Phlebopus portentosus is a widely consumed edible mushroom and the only Boletales species currently cultivated on an industrial scale. Despite its economic importance, its trophic strategy and genomic adaptations remain elusive. Here, we presented high-quality, chromosome-level genome assemblies for two sexually compatible monokaryons (PP78 and PP85) of P. portentosus . Comparative genomic analysis revealed a genome size difference of 1.17 Mb (30.87 vs. 32.04 Mb), primarily attributed to transposable element (TE) expansion in strain PP85. Genome structural variations were largely driven by TEs, particularly LTR retrotransposons. DNA transposons were also involved in structural rearrangement of secondary metabolite biosynthetic gene clusters, impacting their organization and transcriptional profiles. Functional annotation identified 187 PP78-specific and 236 PP85-specific genes, with the latter enriched in TE-related and putative virulence factors.

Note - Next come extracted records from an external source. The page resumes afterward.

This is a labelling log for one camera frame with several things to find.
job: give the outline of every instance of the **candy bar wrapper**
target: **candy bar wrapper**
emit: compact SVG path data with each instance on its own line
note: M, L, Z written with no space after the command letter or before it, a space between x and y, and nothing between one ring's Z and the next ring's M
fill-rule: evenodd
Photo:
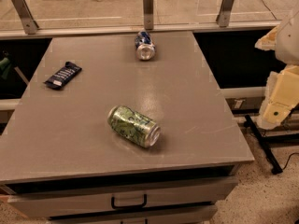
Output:
M51 89L59 90L81 70L82 68L74 63L66 62L64 67L45 81L45 84Z

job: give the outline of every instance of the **table top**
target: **table top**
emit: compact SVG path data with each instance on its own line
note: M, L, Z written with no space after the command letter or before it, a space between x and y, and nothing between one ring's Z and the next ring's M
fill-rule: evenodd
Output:
M0 183L253 161L192 33L151 35L157 52L146 62L135 35L53 38L1 136ZM47 88L67 61L82 72L61 91ZM157 143L145 149L113 132L115 105L154 119Z

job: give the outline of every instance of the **aluminum can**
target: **aluminum can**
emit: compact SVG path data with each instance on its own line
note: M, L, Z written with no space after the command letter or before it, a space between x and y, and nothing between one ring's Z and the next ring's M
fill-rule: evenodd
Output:
M153 146L160 135L155 121L127 106L112 108L107 122L116 133L142 147Z
M150 34L141 31L135 38L136 55L140 60L149 60L155 55L155 45L153 44Z

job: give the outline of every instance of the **green can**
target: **green can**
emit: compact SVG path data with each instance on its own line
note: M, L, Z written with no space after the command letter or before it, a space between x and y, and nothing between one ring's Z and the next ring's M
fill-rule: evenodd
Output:
M142 147L153 146L160 135L155 121L127 106L112 108L107 121L116 133Z

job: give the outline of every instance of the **metal bar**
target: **metal bar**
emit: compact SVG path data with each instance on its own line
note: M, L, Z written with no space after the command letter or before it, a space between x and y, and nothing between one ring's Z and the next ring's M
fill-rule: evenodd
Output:
M148 220L147 219L144 220L144 224L148 224Z
M21 99L0 100L0 112L15 110Z
M20 68L18 66L15 67L15 71L18 73L18 75L20 76L20 78L22 79L22 81L25 82L25 84L28 86L29 84L29 80L26 78L26 76L24 75L24 73L20 70Z
M296 142L296 145L298 146L299 133L268 136L268 137L265 137L263 140L266 142L270 142L270 143L271 142L273 142L273 143Z
M14 194L16 194L16 192L14 190L12 190L11 188L9 188L6 185L0 185L0 190L2 190L3 192L5 192L8 195L14 195Z
M148 195L147 194L144 194L143 195L143 203L141 204L136 204L136 205L125 205L125 206L119 206L119 205L116 205L115 204L115 197L112 197L111 198L111 207L115 210L117 209L122 209L122 210L131 210L131 209L135 209L135 208L142 208L144 207L147 202L148 202Z
M143 0L144 28L153 29L153 0Z
M279 166L279 163L277 161L277 159L275 158L275 156L273 155L271 148L268 146L268 144L264 141L263 137L261 136L259 130L256 128L255 124L253 123L253 121L251 120L251 117L249 115L245 116L246 119L246 124L244 124L245 126L249 126L253 132L253 134L255 135L255 137L258 139L259 144L261 146L261 148L263 149L263 152L266 155L267 160L272 164L273 169L272 169L272 174L273 175L277 175L282 173L282 169Z
M236 175L236 172L240 169L241 165L240 164L236 164L234 166L234 168L231 170L229 175Z
M34 18L29 10L29 7L27 6L26 1L25 0L11 0L11 1L18 12L25 33L28 35L36 34L38 30L38 25L34 21Z
M216 22L220 27L226 27L229 25L233 4L234 0L222 0L221 10L216 19Z
M249 31L272 29L279 25L280 21L247 21L230 22L230 27L220 28L216 22L202 24L155 24L155 31L192 31L194 33L205 32L228 32L228 31ZM23 30L0 31L0 40L14 39L34 39L34 38L53 38L80 35L115 35L115 34L135 34L142 29L141 26L120 26L120 27L94 27L94 28L57 28L39 29L35 35L25 35Z

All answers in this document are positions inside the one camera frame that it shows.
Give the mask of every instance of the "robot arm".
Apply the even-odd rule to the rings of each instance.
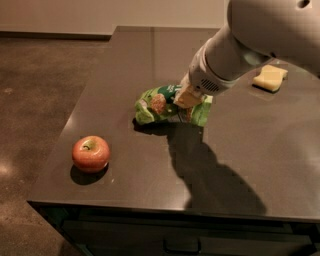
[[[273,58],[320,77],[320,1],[230,0],[227,18],[183,79],[195,97],[217,95]]]

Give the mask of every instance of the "red apple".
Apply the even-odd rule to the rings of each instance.
[[[79,170],[85,173],[97,173],[109,162],[110,149],[108,143],[98,136],[80,139],[73,146],[72,160]]]

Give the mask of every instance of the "crumpled snack bag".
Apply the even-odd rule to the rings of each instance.
[[[135,104],[137,123],[182,122],[203,127],[207,123],[212,96],[205,95],[201,104],[183,109],[173,103],[181,88],[181,85],[168,85],[144,92]]]

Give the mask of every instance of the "yellow sponge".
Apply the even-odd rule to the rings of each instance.
[[[253,78],[253,86],[262,90],[276,93],[279,91],[282,80],[287,77],[288,71],[271,65],[262,68],[259,76]]]

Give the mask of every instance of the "floor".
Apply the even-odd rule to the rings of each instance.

P. portentosus displays genomic signatures of both ECM symbiosis (reduced lignocellulose-degrading enzymes) and saprotroph (expanded glycoside hydrolase 31 and sugar transporters), supporting a facultative ECM lifestyle. The expansion of non-ribosomal peptide synthetase and polyketide synthase pathways, alongside contraction of terpenoid clusters typical of ECM fungi, further indicated its adaptation to saprotroph. These findings highlight the role of TEs in driving genome plasticity, metabolic diversity, and nuclear divergence in P. portentosus , providing valuable genomic resources for this species.